TASK INSTRUCTIONS →
Quote the full listing word for word.

┄┄┄┄┄┄

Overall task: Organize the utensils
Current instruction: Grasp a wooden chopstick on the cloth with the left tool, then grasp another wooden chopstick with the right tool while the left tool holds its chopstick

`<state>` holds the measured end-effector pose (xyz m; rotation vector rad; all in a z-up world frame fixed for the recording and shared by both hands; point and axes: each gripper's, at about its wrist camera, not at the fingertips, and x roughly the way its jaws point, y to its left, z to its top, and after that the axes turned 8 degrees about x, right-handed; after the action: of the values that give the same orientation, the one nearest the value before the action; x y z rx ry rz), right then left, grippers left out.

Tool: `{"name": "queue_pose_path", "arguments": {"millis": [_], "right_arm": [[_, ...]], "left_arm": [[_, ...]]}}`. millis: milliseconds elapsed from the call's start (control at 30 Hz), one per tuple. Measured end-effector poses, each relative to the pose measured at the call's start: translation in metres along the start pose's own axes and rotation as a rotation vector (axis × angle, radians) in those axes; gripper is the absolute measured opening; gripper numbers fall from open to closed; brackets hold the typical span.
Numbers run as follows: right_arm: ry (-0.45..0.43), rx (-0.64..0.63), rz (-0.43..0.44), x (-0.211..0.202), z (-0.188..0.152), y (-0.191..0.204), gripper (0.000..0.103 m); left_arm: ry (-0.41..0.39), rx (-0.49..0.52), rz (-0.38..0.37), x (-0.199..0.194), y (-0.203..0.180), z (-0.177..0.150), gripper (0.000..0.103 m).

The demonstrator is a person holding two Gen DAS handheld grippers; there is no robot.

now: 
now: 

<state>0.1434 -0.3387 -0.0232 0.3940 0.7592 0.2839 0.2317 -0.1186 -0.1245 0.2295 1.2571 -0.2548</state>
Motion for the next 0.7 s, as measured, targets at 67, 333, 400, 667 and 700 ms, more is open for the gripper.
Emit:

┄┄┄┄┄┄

YOUR SOLUTION →
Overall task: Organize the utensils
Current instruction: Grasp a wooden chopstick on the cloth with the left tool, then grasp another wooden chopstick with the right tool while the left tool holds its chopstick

`<state>` holds the measured end-effector pose (xyz m; rotation vector rad; all in a z-up world frame fixed for the recording and shared by both hands; point and axes: each gripper's, at about its wrist camera, not at the fingertips, and x roughly the way its jaws point, y to its left, z to its top, and after that the axes turned 8 degrees about x, right-handed; after the action: of the values that give the same orientation, the one nearest the value before the action; x y z rx ry rz), right then left, grippers left out.

Tool: `{"name": "queue_pose_path", "arguments": {"millis": [_], "right_arm": [[_, ...]], "left_arm": [[_, ...]]}}`. millis: milliseconds elapsed from the call's start (control at 30 Hz), one per tuple. Measured end-effector poses, each relative to the pose measured at the call's start: translation in metres along the start pose's own axes and rotation as a rotation vector (axis × angle, radians) in those axes; gripper is the absolute measured opening; gripper numbers fall from open to closed; brackets hold the typical span.
Numbers run as follows: right_arm: ry (-0.45..0.43), rx (-0.64..0.63), rz (-0.43..0.44), x (-0.211..0.202), z (-0.188..0.152), y (-0.191..0.204), gripper (0.000..0.103 m); left_arm: ry (-0.41..0.39), rx (-0.49..0.52), rz (-0.38..0.37), x (-0.199..0.194), y (-0.203..0.180), z (-0.177..0.150), gripper (0.000..0.103 m).

The demonstrator is a person holding two Gen DAS handheld grippers; there is no robot.

now: 
now: 

<state>0.1434 -0.3387 -0.0232 0.3940 0.7592 0.2839 0.2317 -0.1186 -0.1245 0.2295 1.2571 -0.2548</state>
Motion for the next 0.7 s, as measured, targets at 67, 333, 400, 667 and 700 ms, more is open for the gripper.
Emit:

There is nothing further to add to the answer.